In fantasy when people imagine the kind of things they want, I tend to see the following things
flying under you own power vs airplanes
powerful melee weapons vs guns,
supernatural strength and speed vs tools and vehicles,
magic vs tools.
What these share in common is they are your own power vs a outside power. People feel a stronger connection to their actions when they are doing it with their hands or with a tool that uses their own strength. Hitting a light switch to turn on a light doesn't feel like something you did. Inventing the light bulb makes you feel what you did something, but the result still doesn't feel like a part of yourself. Likewise, a sword feels like a part of you in a way a gun doesn't. Cars do better than other vehicles because you become attached to them mentally.
Magic fulfills this need to have your ability be your own on a emotional level. A light spell is your own light and I think people would feel the same way if they had a biological ability to emit light, if you could fly on your own, with your own wings then people might stop thinking about broomsticks. Being a cyborg gives similar benefits. The machinery is a part of you so you feel like your actually strong. Like you actually can create fireballs, leaps 10 stories or walk through a fire unharmed while giving one liners.
I am not sure how to make people feel the same way when it comes to current science and technology. We can make people feel better in life in general if we started to promote blue collar work again, but that is leaves the matter that people aren't pursuing science as much as I wish. I would like to bring this into discussion before trying to propose a solution as any solution I can comeup up with now is "in the future" what can we do right now to handle this without cyborgs.
Please discuss.
It could be both -- the hard "magic" (learning quantum physics and constructing your own device) is too hard for most people, and the soft "magic" (using a standard device bought in the nearest supermarket) feels too impersonal, and also doesn't make you special.
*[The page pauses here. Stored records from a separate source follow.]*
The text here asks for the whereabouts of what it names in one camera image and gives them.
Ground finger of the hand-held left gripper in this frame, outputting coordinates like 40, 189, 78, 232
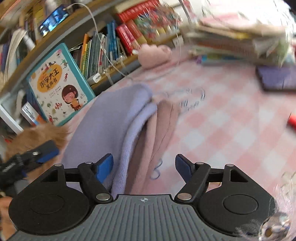
17, 140, 59, 172

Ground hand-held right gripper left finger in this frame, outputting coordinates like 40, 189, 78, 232
42, 153, 114, 204

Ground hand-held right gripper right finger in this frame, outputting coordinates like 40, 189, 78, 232
174, 154, 249, 204

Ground pink knit garment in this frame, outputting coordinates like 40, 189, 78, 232
125, 100, 181, 195

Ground purple sweater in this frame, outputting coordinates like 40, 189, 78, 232
61, 83, 158, 195

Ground person's left forearm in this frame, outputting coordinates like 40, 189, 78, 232
0, 197, 15, 240

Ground fluffy orange and white cat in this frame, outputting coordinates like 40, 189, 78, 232
5, 122, 71, 172

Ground white orange product box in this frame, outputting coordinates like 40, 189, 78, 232
21, 102, 47, 126

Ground pink checkered cartoon tablecloth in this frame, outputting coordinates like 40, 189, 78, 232
69, 46, 296, 209

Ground teal children's picture book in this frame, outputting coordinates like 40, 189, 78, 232
25, 43, 96, 127

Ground white charger plug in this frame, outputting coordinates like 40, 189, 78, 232
87, 73, 102, 85

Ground person's fluffy pink clothing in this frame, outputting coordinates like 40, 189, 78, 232
235, 174, 296, 241

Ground row of shelf-top books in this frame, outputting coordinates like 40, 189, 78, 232
0, 0, 47, 81

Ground row of thin children's books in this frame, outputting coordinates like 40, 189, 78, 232
79, 21, 127, 79

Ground pink plush toy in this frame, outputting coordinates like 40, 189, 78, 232
138, 44, 173, 69

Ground red pen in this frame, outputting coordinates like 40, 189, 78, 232
287, 113, 296, 130

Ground purple notebook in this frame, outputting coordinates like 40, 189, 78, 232
255, 65, 296, 91

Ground stack of assorted books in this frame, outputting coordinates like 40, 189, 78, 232
180, 14, 292, 67

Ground smartphone with lit screen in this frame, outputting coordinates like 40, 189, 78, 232
38, 5, 70, 37

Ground row of thick red books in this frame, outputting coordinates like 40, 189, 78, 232
114, 0, 176, 55

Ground colourful flower ornament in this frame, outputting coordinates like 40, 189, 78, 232
136, 5, 183, 35

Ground white charging cable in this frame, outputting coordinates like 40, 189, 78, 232
62, 3, 130, 80
So perhaps the desire for magic is the desire for awesome things to be (1) rare, but (2) relatively simple for the protagonist, and (3) feel natural after mastering them. A world where at most 10 years of studying somehow makes you able to to do all kinds of awesome stuff semi-automatically, while most of the population somehow can't do the same.
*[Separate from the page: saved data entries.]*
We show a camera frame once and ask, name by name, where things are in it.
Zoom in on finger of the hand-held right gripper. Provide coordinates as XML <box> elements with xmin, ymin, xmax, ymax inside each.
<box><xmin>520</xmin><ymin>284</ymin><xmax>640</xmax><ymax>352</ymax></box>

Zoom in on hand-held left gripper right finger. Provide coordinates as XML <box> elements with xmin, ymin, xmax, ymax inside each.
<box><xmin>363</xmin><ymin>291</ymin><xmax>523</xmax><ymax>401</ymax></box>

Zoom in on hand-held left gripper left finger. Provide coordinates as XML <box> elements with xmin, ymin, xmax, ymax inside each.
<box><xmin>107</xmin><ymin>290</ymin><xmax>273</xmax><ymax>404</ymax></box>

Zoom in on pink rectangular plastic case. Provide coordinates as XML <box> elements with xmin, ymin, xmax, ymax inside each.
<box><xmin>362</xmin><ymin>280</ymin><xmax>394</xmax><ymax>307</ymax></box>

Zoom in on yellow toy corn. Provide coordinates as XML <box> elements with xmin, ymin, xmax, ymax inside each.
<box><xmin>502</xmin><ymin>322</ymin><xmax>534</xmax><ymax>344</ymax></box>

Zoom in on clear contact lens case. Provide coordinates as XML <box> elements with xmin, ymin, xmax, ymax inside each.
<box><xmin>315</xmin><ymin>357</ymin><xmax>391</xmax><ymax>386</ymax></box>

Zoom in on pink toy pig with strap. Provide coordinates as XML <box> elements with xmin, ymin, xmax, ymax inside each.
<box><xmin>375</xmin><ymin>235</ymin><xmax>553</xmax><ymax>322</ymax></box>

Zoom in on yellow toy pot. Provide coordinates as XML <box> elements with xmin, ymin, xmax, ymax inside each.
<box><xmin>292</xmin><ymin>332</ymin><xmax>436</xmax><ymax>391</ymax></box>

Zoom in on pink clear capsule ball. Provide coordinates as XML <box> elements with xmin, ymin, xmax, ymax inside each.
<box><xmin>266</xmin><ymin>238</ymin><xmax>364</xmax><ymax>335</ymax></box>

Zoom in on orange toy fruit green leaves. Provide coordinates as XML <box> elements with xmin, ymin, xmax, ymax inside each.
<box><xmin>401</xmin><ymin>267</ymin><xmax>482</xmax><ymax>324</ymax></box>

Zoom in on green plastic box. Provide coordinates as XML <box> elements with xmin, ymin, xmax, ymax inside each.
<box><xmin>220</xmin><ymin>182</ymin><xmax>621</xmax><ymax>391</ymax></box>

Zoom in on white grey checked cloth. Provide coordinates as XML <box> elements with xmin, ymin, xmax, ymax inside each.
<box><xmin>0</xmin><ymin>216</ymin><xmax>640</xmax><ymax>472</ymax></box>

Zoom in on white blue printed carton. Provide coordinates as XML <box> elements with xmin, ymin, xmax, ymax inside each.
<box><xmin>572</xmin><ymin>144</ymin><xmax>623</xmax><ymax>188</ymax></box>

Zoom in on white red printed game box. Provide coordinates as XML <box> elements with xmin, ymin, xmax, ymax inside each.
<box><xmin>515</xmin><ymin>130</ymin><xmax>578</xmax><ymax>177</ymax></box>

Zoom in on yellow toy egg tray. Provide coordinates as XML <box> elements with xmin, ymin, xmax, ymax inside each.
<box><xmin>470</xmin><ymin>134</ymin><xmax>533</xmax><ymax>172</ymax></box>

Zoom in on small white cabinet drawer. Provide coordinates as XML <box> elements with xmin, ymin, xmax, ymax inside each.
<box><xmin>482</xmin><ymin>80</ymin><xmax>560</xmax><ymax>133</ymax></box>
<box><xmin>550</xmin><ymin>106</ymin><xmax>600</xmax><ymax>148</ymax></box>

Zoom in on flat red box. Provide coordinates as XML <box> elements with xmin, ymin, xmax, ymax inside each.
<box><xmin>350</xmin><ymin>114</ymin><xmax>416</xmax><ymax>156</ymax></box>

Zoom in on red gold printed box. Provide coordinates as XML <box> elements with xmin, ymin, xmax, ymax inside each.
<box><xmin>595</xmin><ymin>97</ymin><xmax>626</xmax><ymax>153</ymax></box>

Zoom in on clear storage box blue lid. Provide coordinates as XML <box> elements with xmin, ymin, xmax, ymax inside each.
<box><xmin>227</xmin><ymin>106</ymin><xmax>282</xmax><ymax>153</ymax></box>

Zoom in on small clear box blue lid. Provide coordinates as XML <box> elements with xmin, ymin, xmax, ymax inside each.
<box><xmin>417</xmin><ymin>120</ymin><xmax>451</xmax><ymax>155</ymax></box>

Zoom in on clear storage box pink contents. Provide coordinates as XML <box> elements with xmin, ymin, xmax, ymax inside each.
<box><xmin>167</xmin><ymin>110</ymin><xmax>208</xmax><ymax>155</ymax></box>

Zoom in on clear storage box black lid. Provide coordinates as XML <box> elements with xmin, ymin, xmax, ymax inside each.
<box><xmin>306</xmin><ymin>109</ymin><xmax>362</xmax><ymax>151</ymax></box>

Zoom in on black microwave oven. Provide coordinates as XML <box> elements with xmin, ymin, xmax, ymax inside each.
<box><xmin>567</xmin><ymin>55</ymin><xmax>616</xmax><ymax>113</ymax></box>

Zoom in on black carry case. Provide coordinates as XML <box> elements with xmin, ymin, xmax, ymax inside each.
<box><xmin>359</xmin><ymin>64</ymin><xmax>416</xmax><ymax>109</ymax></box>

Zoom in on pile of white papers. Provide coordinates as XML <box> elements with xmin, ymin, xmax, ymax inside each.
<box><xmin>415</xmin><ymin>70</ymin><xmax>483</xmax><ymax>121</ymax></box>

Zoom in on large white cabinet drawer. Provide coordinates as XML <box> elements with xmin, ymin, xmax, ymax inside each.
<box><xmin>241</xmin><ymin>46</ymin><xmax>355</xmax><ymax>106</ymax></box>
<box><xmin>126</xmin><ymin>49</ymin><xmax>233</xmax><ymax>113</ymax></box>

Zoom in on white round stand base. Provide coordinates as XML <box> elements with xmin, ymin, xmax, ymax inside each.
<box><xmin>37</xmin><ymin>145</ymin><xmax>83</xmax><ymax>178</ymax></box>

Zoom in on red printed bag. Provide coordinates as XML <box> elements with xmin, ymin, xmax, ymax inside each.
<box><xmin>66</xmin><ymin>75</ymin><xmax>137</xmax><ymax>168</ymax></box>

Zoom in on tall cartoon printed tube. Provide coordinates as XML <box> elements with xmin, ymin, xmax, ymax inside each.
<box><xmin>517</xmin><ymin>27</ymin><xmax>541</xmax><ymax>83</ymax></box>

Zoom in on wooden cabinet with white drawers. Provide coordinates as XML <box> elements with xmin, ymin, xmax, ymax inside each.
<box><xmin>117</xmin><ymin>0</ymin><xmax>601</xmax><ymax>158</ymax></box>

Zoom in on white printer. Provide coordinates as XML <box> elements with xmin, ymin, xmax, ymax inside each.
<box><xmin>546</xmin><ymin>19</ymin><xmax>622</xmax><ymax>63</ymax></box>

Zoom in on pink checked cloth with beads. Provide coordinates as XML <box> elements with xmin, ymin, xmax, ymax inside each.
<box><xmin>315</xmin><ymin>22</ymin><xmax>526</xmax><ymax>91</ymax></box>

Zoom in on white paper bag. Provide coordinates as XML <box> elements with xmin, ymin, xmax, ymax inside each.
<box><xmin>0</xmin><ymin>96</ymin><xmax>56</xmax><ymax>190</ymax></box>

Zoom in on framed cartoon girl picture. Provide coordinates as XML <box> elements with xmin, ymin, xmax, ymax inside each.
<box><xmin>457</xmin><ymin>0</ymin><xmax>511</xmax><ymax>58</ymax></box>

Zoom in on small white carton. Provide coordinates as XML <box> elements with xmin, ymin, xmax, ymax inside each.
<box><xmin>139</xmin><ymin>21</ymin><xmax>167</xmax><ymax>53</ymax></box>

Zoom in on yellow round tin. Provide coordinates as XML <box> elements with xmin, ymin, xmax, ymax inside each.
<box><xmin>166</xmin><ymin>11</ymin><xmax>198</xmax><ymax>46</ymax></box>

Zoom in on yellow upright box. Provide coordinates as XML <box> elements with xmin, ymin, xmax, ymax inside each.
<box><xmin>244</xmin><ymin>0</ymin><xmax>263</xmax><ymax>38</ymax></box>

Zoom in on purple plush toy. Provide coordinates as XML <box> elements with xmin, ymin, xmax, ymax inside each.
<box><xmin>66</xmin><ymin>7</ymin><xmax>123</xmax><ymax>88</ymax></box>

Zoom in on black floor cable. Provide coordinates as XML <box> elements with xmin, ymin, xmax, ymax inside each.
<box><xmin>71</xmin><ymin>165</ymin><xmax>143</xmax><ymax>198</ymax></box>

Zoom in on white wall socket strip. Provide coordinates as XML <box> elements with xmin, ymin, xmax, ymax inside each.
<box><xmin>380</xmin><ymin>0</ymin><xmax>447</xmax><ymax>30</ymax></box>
(Uncharitably, we could say that it is a desire to achieve extremely high prestige relatively cheaply.)
Also, the magic is supposed to be useful for personal purposes. Suppose you are an expert on quantum physics -- does it allow you to cast fireballs in self-defense, build a fortress on the top of the mountain, levitate, turn your neighbors into zombies, become invisible, or see through walls? Your magical equivalent in the parallel world can do most of this.
It can absolutely be both (or all three - I take "being special" as distinct from "your own power"), in different mixes for different people.
I'm not sure about the "useful for personal purposes" part. A lot (but not all) fantasy wizards pay a fairly high social cost for their erudition, and it's not clear that all that studying and experimenting helps them nearly as much as just getting rich and hiring an army would.
All that said, there's a limit to what we should learn from fiction.